Nevertheless, before the Court can dismiss this action as time-barred, it is appropriate that the parties be given the opportunity to address the issue of timeliness. See Day v. McDonough, 547 U.S. 198 (2006) (district courts are permitted to consider sua sponte the timeliness of a state inmate's habeas petition, but must accord the parties fair notice and an opportunity to present their positions).
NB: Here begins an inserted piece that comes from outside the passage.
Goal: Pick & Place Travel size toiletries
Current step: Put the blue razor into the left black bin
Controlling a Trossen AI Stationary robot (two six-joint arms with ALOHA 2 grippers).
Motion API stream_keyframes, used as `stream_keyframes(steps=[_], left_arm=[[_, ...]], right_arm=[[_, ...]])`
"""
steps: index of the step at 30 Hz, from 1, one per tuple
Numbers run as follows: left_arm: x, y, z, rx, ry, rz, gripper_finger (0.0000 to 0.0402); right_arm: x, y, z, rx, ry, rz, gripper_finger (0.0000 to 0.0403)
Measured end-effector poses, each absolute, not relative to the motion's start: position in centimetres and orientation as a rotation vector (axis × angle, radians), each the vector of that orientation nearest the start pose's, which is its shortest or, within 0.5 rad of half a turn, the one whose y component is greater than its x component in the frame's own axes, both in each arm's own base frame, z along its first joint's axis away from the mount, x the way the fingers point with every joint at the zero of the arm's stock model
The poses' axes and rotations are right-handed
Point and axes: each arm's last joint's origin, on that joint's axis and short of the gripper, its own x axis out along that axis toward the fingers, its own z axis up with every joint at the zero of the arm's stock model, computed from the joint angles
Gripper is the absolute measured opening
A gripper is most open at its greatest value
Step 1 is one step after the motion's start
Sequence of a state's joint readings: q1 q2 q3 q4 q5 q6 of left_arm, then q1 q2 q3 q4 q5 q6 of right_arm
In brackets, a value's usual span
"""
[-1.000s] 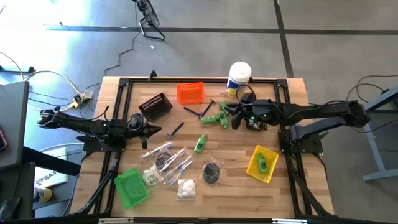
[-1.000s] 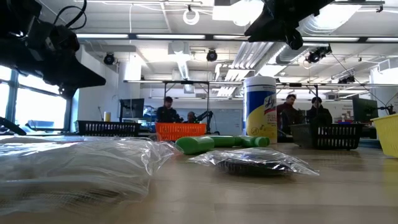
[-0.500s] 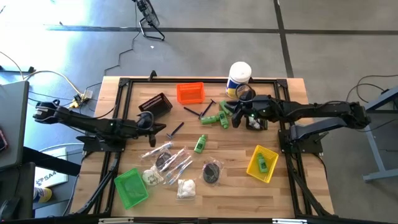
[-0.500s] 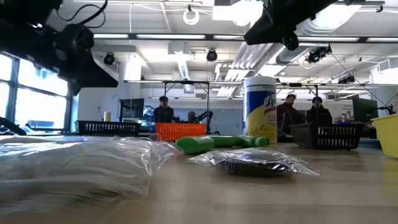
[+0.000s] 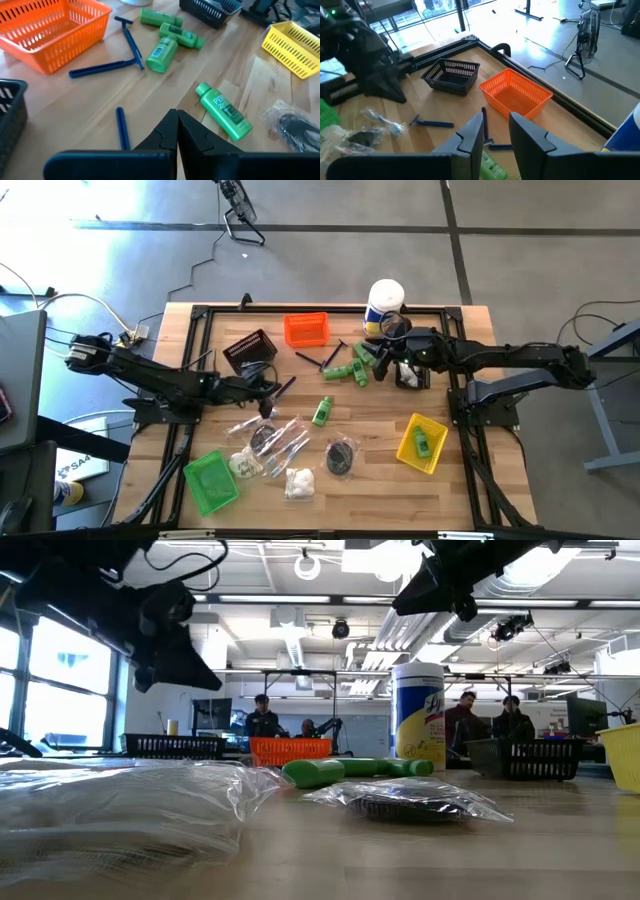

Borden may be able to overcome this statutory time bar if he can show a basis for equitable tolling. See Fahy v. Horn, 240 F.3d 239, 244 (3d Cir.), cert. denied, 534 U.S. 944 (2001); Jones v. Morton, 195 F.3d 153, 159 (3d Cir. 1999); Miller v. New Jersey State Dept. of Corrections, 145 F.3d 616, 618 (3d Cir. 1998). "Generally, a litigant seeking equitable tolling bears the burden of establishing two elements: (1) that he has been pursuing his rights diligently, and (2) that some extraordinary circumstance stood in his way." Pace v. DiGuglielmo, 544 U.S. 408, 416-17 (2005). The Third Circuit instructs that equitable tolling is appropriate when "principles of equity would make the rigid application of a limitation period unfair, such as when a state prisoner faces extraordinary circumstances that prevent him from filing a timely habeas petition and the prisoner has exercised reasonable diligence in attempting to investigate and bring his claims." LaCava v. Kyler, 398 F.3d 271, 275-76 (3d Cir. 2005). Mere excusable neglect is not sufficient. Id.; Miller, 145 F.3d at 618-19; Jones, 195 F.3d at 159.
Extraordinary circumstances permitting equitable tolling have been found where: (1) the petitioner has been actively misled; (2) the petitioner has been prevented from asserting his rights in some extraordinary way; (3) the petitioner timely asserted his rights in the wrong forum, see Jones, 195 F.3d at 159, or (4) the court has misled a party regarding the steps that the party needs to take to preserve a claim, see Brinson v. Vaughn, 398 F.3d 225, 230 (3d Cir.), cert. denied, 126 S.Ct. 473 (2005). Even where extraordinary circumstances exist, however, "[i]f the person seeking equitable tolling has not exercised reasonable diligence in attempting to file after the extraordinary circumstances began, the link of causation between the extraordinary circumstances and the failure to file is broken, and the extraordinary circumstances therefore did not prevent timely filing." Brown v. Shannon, 322 F.3d 768, 773 (3d Cir.) (quoting Valverde v. Stinson, 224 F.3d 129, 134 (2d Cir. 2000)), cert. denied, 539 U.S. 948 (2003).
The Third Circuit has expressly held that, in non-capital cases, attorney error, miscalculation, inadequate research, or other mistakes are not the extraordinary circumstances necessary to establish equitable tolling. Johnson v. Hendricks, 314 F.3d 159, 163 (3d Cir. 2002), cert. denied 538 U.S. 1022 (2003); Fahy, 240 F.3d at 244.
Therefore, before this Court can dismiss this petition as time-barred, an Order will be issued directing Borden to show cause why his petition should not be dismissed as time-barred.
CONCLUSION
For the foregoing reasons, because this Court finds that the petition for a writ of habeas corpus under 28 U.S.C. § 2254 may be subject to dismissal as time-barred under 28 U.S.C. § 2244(d), the Court will order Borden to show cause in writing why his petition should not be dismissed as untimely. An appropriate order follows.